Workhorse Group Inc. (the “Company”) is
unable to file its Quarterly Report on Form 10-Q for the fiscal quarter ended September 30, 2024 (the “Form 10-Q”) by the
prescribed due date without unreasonable effort and expense because the Company needs additional time to allow additional personnel who
have recently assumed new responsibilities in the Company’s disclosure and financial reporting process to complete their work with
appropriate attention and care and to allow for adequate review of such work, to implement certain adjustments to the Company’s
accounting practices. The Company expects to file the Form 10-Q on or before November 19, 2024, which is within the five-calendar day
extension period provided under Rule 12b-25.

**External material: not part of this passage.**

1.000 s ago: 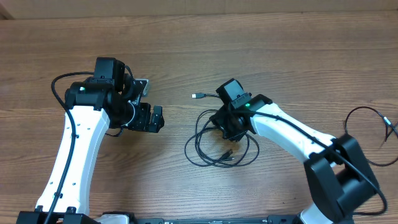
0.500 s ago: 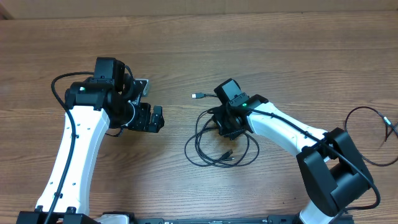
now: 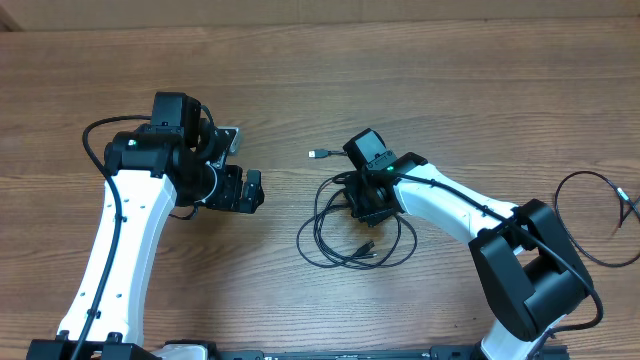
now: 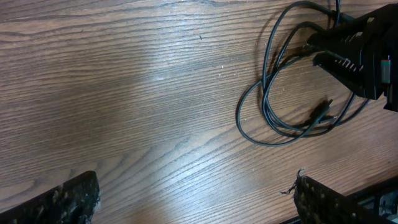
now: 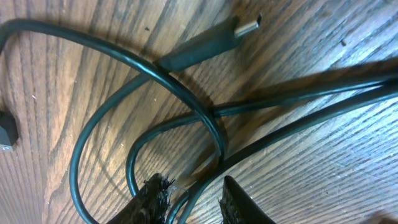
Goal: Untangle cables
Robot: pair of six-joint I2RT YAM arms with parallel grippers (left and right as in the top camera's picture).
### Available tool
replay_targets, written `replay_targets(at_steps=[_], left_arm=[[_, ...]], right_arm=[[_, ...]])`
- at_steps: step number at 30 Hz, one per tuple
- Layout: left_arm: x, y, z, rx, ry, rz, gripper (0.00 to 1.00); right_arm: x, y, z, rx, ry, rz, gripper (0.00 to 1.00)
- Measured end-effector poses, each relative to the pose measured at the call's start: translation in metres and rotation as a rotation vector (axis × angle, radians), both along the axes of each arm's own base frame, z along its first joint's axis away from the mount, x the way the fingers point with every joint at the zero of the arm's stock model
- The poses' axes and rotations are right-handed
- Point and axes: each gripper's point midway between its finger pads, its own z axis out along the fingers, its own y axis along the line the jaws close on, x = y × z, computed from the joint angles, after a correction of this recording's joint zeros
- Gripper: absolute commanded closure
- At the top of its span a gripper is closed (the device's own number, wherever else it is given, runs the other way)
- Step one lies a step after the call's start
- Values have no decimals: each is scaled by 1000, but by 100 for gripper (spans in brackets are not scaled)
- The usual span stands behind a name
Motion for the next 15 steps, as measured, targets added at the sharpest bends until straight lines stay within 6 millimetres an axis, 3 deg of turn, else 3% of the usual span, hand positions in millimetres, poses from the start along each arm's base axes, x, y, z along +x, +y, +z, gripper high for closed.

Cautionary Notice Regarding Forward-Looking Statements
This Form 12b-25 includes information that constitutes
forward-looking statements within the meaning of the Private Securities Litigation Reform Act of 1995. These forward-looking statements
are based on the Company’s current beliefs, assumptions and expectations regarding future events, which in turn are based on information
currently available to the Company. Such forward-looking statements include statements regarding the anticipated timing of filing the
Form 10-Q. By their nature, forward-looking statements address matters that are subject to risks and uncertainties. A variety of factors
could cause actual events and results to differ materially from those expressed in or contemplated by the forward-looking statements.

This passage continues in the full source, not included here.